Data released earlier this year from Paragon’s PRS Trends Report suggested 49 per cent of landlords would make changes to their portfolio to address an increase in their tax bill with 24 per cent considering selling properties.

So how exactly might brokers manage and advise BTL landlords who wish to exit the market and what other investment opportunities or services can they offer to retain them? 


Favourable conditions 

Contradicting the headlines and statistics, many of the brokers Mortgage Solutions spoke to said they had not had much issue with losing their BTL clients and in fact, were relatively optimistic about the outlook of the market. 

Akhil Mair, managing director of Our Mortgage Broker, said during this environment of low interest rates, unemployment, inflation and mortgage rates, “there are more products and lenders available than ever with lenders and banks offering great and specialist mortgage products”. 

Anthony Rose, director of LDNfinance agreed that although recent tax and stamp duty changes had landlords “reevaluating” their portfolios, “the huge improvements in buy to let pricing over the last 18 months or so has gone a long way to mitigating the impact of a lot of these changes and have kept most landlords’ portfolios operating in a very profitable way”. 

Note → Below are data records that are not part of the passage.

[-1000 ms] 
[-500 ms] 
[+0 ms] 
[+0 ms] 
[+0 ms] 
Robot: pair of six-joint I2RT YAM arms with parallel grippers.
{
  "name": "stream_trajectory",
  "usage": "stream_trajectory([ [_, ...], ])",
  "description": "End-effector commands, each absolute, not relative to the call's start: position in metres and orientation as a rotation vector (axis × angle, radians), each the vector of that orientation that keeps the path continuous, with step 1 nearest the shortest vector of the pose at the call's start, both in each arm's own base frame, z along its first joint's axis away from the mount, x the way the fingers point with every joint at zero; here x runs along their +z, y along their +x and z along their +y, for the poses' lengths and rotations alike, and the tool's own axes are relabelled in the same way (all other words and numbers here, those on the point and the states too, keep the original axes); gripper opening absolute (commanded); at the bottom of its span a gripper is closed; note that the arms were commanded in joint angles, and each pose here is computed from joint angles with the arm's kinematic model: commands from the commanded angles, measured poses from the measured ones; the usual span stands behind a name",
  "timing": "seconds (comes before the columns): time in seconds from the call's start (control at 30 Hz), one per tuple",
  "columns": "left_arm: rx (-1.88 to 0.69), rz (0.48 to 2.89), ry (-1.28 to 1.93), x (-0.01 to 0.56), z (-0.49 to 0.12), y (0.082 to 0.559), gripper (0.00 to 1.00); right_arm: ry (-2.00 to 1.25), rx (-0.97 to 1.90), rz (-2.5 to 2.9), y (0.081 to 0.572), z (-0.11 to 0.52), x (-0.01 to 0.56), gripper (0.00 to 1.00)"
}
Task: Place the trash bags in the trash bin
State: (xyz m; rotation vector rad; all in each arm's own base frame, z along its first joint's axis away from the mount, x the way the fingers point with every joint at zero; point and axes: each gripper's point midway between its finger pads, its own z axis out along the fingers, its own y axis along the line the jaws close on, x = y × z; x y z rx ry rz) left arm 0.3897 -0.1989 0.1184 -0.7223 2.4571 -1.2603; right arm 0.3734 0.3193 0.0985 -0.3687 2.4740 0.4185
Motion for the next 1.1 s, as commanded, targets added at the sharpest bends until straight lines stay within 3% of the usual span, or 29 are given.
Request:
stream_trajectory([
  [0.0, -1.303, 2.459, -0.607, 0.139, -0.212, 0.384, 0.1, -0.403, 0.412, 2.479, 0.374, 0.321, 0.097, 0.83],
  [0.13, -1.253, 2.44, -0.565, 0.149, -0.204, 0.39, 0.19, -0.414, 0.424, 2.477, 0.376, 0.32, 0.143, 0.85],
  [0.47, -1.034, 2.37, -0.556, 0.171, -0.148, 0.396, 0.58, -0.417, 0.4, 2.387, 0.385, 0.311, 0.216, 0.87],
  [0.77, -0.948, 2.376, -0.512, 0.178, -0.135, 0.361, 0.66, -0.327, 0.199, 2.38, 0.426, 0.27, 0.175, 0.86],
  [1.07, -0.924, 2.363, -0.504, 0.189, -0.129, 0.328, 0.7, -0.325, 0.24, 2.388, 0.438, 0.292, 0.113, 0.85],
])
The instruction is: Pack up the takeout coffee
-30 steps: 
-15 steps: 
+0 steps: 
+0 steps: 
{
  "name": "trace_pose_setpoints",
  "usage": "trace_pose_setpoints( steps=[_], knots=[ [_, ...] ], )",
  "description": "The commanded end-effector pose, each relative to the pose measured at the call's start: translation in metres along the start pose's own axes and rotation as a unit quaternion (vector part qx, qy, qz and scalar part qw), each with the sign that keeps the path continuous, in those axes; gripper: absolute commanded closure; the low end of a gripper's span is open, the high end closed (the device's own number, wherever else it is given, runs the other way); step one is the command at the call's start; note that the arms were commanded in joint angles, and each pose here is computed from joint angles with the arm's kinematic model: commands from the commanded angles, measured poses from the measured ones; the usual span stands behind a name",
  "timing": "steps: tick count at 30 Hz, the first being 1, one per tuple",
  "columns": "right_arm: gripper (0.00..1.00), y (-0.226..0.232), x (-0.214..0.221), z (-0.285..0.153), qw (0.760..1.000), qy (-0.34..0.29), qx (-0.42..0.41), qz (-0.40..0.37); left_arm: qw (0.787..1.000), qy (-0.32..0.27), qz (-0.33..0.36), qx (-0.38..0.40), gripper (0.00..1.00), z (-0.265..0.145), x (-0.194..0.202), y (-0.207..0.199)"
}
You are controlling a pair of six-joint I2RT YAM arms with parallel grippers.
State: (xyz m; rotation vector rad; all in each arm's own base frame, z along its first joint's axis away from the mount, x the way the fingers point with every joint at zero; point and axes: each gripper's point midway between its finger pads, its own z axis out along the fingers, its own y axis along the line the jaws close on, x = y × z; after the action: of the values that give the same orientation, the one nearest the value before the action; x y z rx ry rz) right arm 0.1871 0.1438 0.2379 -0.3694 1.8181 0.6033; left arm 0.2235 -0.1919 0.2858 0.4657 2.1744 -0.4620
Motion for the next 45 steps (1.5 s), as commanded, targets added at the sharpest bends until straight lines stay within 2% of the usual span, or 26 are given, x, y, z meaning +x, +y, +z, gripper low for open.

Howard Reuben, owner of HD Consultants, suggested the changes would only affect landlords who were not already firm in their positions, adding: “The savvy and professional landlord really is here to stay.” 

Gary McKenna, mortgage and insurance consultant at Hawke Financial Services said while he had seen a “small number” of landlords slow down and sell properties, retention was not an issue for his firm. 

He went on to say as lenders tried to counteract the changes introduced by the Prudential Regulation Authority by increasing lending, “pound for pound BTL remortgages are sometimes actually better positioned now”. 


Words of encouragement 

HD Consultants’ Reuben says that for him, advising clients to stay in the private rental sector (PRS) or BTL market is “tricky” as his firm has chosen not to be regulated to offer investment advice. 

They do, however, work with investment and tax advisers to help implement appropriate strategies for clients. 

“The most we can do is to highlight the pros and cons of BTL, adding the reason why property investment has historically been such a robust and resilient ‘safe as houses’ strategy and of course the demand for housing is still under-served and a huge growth area for the future too,” he says. 

“Combine that with the low interest rate environment, the numerous tax planning methods to hold property, the succession planning arrangements that can be implemented and the various other aspects to consider, we have still seen more purchases and refinances in our client bank, than people leaving the sector.” 


Exploring all avenues 

LDNfinance’s Rose says he recommends clients get independent tax advice before restructuring or adding to their portfolio.  

He also assists by carrying out an “in-depth analysis” of a landlord’s whole portfolio, so they can consider restructuring the leverage across the portfolio, where advantageous to do so, to allow for the “best possible products being obtained on all properties”.  

He adds that “this may involve increasing or decreasing borrowing on certain properties as necessary”. 

Reuben continues to say that as the main objective from any property investor or landlord is to maximise profit, enjoy a safe regular income and to seek capital growth for the future, “not many other investment products offer all of the above, in the same way a structured and managed property portfolio can”.